From the time I was a little girl I heard my father saying that the electorate in this country was complacent, lazy, underinvolved. I always thought it was true. Now, I wonder if the truth is just the opposite. We are overinvolved. We have been systematically desensitized by a flood of media hype. It doesn’t really matter where your own particular brand of politics happens to fall; you, my fellow citizen, have been numbed by an avalanche of overinformation. (Not, of course, accurate information. Here, the media has given us a word for the phenomenon: “spin”).
The politicians, of course, are equally to blame when it comes to spin. After all, if public opinion hands you a lemon, you must make lemonade. Perhaps one of the most famous (and pitiful) examples of spin is, “It depends on what your definition of ‘is’ is”. Yes, if you’re caught with your pants down (literally) you have to spin till you’re dizzy.
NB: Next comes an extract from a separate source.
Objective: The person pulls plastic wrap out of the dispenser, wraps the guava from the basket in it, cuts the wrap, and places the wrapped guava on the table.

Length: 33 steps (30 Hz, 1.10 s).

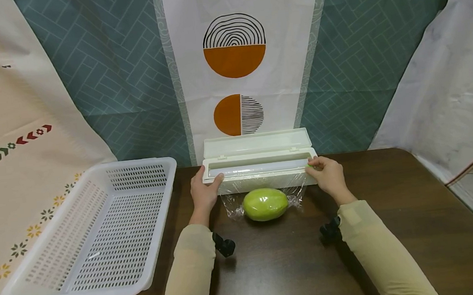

But Bill Clinton did not invent spin, and, although he was a brilliant politician, he wasn’t actually a master of spin. (That’s why it was so pitiful). I have much better spinmeisters I could point to, but that might make me look partisan, so I’ll pass. Besides, what difference does it make? Everyone does it. It is the political equivalent of wearing make-up. You go for the illusion of being natural. No one actually expects you to be natural. And whether you favor the Tammy Faye approach or the Christie Brinkley approach, everyone knows you wear make-up. Can you name one supermodel who doesn’t wear make-up? Aha! That’s my point.
So, here is what I intend to do for the next two weeks. I intend not to watch television news. I will watch “I Love Lucy”reruns. I will write my blog. I will read another book in the Mitford series. I will stay close to my loved ones. I will clean house and make dinner. I have already gone over my ballot and I know how I will vote. Unless something earth-shaking happens between now and November 2nd, there is no more information I need. So, hopefully, by November 2nd I won’t be too burnt-out to vote. I will remember that I haven’t really voted before in this election, although I may have dreamt or imagined that I voted in this election hundreds of times.
I hope you will vote, too. In real life. On November 2nd. Even if it seems like you’ve “been there, done that”. You haven’t.